* **Task instructions**
Scan the data beneath this task and copy each line that includes "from".

+ + + + + + +

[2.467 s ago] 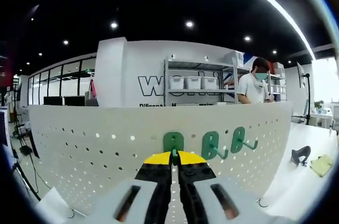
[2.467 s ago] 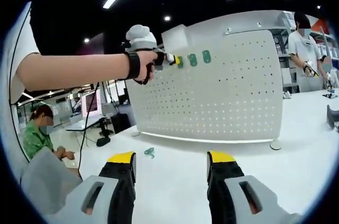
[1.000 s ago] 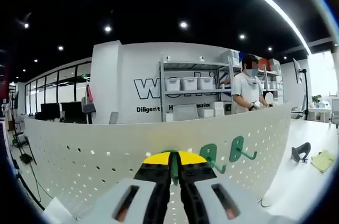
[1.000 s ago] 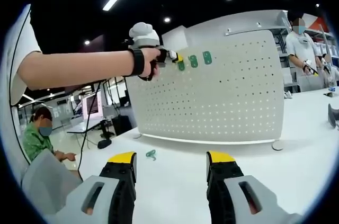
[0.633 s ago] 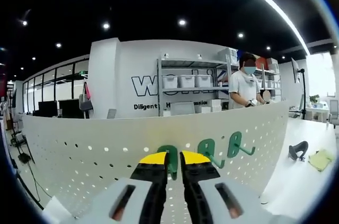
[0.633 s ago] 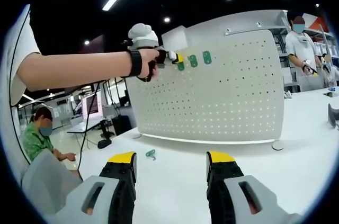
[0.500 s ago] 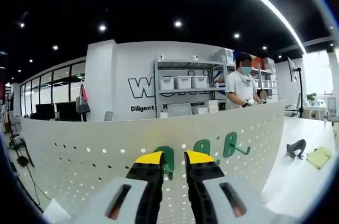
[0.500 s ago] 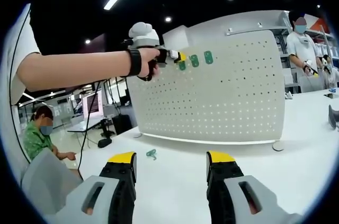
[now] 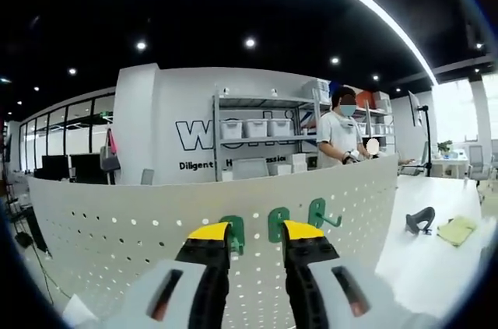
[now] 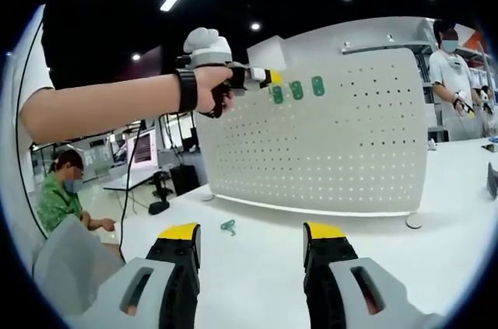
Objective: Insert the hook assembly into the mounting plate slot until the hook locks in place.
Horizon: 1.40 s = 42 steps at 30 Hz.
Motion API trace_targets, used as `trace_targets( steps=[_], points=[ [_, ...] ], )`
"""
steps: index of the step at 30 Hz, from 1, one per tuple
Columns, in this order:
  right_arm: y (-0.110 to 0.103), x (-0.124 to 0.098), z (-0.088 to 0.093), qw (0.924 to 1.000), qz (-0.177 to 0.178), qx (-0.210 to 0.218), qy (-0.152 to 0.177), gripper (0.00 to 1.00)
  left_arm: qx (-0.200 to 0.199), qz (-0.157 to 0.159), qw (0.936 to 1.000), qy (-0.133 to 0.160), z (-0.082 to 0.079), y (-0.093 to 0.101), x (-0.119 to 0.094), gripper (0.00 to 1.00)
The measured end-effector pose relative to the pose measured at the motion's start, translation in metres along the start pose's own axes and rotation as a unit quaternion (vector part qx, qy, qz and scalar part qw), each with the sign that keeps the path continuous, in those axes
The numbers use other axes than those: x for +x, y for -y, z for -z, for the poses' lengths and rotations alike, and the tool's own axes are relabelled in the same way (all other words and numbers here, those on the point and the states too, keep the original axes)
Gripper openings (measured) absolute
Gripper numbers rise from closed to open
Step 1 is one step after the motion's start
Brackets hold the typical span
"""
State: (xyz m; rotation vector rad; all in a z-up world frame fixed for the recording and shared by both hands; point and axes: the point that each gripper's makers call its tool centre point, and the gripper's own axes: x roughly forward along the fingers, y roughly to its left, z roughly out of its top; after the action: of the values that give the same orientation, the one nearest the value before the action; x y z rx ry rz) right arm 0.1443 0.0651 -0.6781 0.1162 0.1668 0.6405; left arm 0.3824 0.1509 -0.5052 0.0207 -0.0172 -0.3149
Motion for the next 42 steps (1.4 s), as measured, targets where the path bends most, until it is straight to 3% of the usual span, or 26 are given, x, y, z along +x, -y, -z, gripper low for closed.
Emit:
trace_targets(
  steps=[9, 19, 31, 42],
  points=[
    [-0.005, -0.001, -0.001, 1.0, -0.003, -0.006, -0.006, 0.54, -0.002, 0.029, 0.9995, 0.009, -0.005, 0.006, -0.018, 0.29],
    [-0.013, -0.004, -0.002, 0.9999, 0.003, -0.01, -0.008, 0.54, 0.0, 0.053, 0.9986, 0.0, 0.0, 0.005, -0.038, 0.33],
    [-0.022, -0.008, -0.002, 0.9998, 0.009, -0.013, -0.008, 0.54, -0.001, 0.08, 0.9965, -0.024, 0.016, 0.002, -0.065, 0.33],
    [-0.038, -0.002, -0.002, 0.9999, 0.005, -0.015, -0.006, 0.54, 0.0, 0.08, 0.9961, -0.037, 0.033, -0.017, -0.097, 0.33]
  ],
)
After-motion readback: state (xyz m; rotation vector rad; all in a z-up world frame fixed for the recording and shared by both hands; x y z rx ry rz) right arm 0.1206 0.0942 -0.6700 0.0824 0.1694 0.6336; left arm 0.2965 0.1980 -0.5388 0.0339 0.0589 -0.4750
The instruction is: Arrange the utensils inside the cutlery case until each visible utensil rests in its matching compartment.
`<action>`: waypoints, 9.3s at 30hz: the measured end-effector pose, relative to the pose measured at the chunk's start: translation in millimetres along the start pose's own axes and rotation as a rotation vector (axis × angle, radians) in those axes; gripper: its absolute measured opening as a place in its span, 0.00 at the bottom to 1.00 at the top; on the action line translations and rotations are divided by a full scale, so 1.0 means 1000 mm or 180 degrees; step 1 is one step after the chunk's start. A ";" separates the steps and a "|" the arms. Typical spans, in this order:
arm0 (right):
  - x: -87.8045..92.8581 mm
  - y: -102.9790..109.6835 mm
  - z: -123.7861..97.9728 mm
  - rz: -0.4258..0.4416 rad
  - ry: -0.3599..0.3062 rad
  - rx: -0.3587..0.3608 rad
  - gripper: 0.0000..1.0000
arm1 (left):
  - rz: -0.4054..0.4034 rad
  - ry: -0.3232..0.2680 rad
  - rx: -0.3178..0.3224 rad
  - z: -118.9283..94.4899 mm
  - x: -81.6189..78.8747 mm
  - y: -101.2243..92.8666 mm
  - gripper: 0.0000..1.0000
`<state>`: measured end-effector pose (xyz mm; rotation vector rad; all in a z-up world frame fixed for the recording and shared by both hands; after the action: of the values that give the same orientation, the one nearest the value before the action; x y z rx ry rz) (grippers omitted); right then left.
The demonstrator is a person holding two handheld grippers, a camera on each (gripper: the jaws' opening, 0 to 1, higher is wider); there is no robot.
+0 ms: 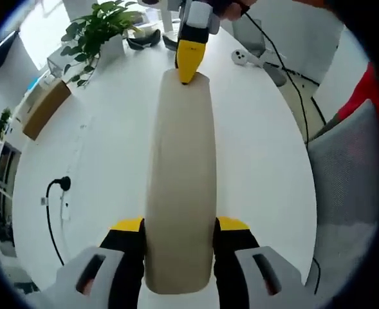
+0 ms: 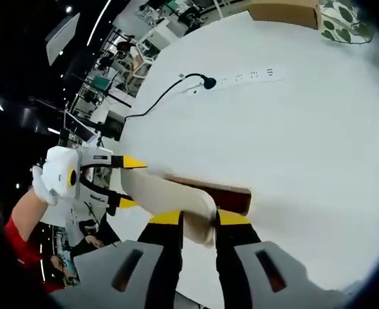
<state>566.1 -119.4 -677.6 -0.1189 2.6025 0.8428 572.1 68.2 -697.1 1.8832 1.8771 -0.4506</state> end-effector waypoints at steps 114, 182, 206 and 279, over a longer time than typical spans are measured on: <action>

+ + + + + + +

* **Exercise response**
steps: index of the step at 30 Hz, from 1, one per tuple
Gripper numbers rise from closed to open

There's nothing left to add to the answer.